### Work to be completed
Out of the listing below, copy every line that carries the string "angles".

### Input data
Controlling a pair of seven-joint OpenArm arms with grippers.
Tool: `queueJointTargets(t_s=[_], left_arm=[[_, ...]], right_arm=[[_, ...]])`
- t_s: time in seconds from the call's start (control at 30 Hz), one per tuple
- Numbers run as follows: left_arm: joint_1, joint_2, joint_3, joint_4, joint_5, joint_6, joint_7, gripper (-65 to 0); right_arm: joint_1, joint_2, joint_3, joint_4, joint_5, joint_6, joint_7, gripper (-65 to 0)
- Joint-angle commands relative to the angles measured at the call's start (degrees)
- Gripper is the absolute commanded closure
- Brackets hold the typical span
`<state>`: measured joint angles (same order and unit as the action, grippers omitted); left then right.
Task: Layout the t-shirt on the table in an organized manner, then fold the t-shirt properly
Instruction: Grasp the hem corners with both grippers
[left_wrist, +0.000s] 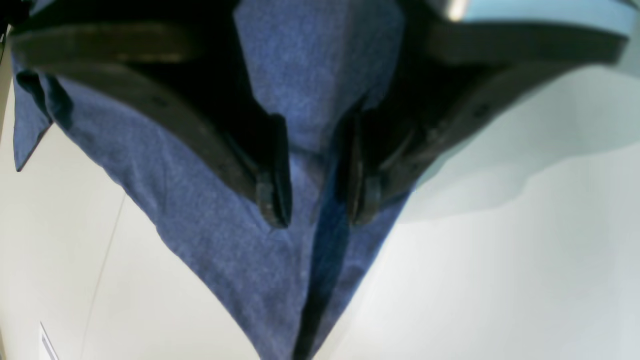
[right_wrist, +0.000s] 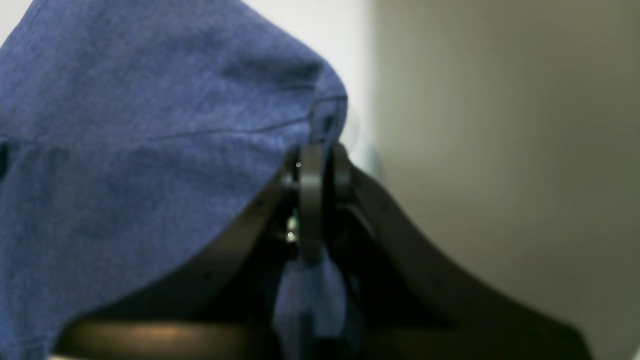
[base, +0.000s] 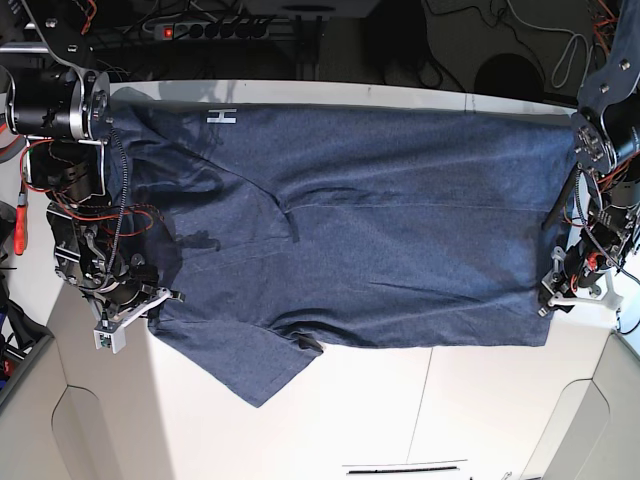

### Output for this exercise
- Joint-angle commands relative to the angles measured at the call's start (degrees)
`<state>`: measured joint angles (same order and unit as the action, grippers omitted); left then right.

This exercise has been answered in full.